Set down, word for word, every line of the material below from the one containing "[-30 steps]" through the one containing "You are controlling", but none of its pictures.

*** Opening Provided data ***

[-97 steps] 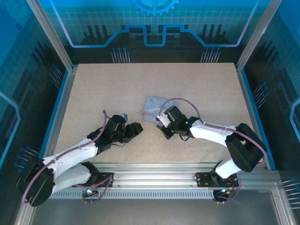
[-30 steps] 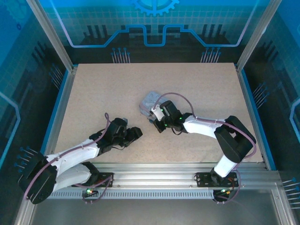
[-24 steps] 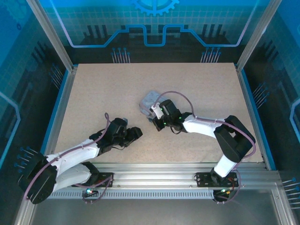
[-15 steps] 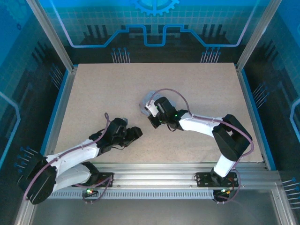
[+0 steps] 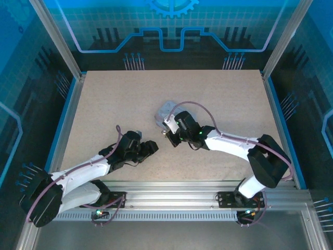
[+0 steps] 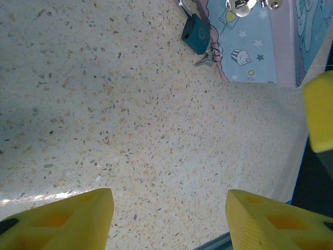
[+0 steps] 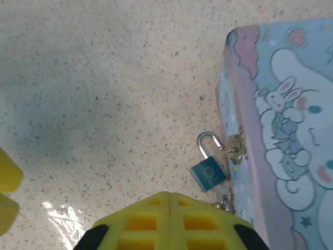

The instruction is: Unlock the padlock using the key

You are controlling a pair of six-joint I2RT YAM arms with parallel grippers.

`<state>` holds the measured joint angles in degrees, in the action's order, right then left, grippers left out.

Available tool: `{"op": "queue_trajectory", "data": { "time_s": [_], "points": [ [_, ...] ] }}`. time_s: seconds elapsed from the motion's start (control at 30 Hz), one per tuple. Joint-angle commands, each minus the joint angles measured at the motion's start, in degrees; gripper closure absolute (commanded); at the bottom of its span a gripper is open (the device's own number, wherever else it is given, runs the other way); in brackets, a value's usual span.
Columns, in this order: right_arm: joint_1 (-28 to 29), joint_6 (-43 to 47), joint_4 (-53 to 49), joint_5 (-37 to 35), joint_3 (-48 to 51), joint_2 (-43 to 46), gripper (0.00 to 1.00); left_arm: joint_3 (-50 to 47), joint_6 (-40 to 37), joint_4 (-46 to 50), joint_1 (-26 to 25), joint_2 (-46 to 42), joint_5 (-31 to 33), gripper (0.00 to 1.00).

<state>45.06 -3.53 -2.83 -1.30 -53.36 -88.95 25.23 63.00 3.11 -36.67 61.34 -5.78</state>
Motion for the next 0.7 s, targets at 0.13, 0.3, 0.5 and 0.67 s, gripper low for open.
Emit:
{"op": "queue_trajectory", "data": {
  "time_s": [0.13,0.3,0.5,0.67],
  "points": [
    [0.05,-3.68,-7.64,-2.27,-3.68,-3.66,0.7,-0.65,0.03,-0.74,-0.42,-1.19,0.75,0.41],
    [-0.95,-6.22,-7.33,-2.33,-4.34,-7.06,0.67,-0.79,0.01,-0.17,-0.42,-1.62,0.83,0.4],
    [-4.6,-9.09,-7.58,-2.65,-5.44,-9.61,0.65,-1.09,0.16,-0.29,-0.4,-1.84,0.94,0.4],
    [-7.12,-9.87,-7.14,-3.55,-6.73,-10.41,0.6,-1.76,0.5,-0.76,-0.41,-1.84,0.95,0.4]
  ]
}}
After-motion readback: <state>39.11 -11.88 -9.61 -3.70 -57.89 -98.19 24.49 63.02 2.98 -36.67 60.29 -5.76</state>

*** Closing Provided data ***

* Task solution *
[-30 steps] 
[-24 steps] 
[-15 steps] 
[+0 steps] 
[+0 steps] 
[+0 steps] 

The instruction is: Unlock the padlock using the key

You are controlling a pair of six-joint I2RT YAM arms with parallel grippers.

Apart from this answer, nothing more is required.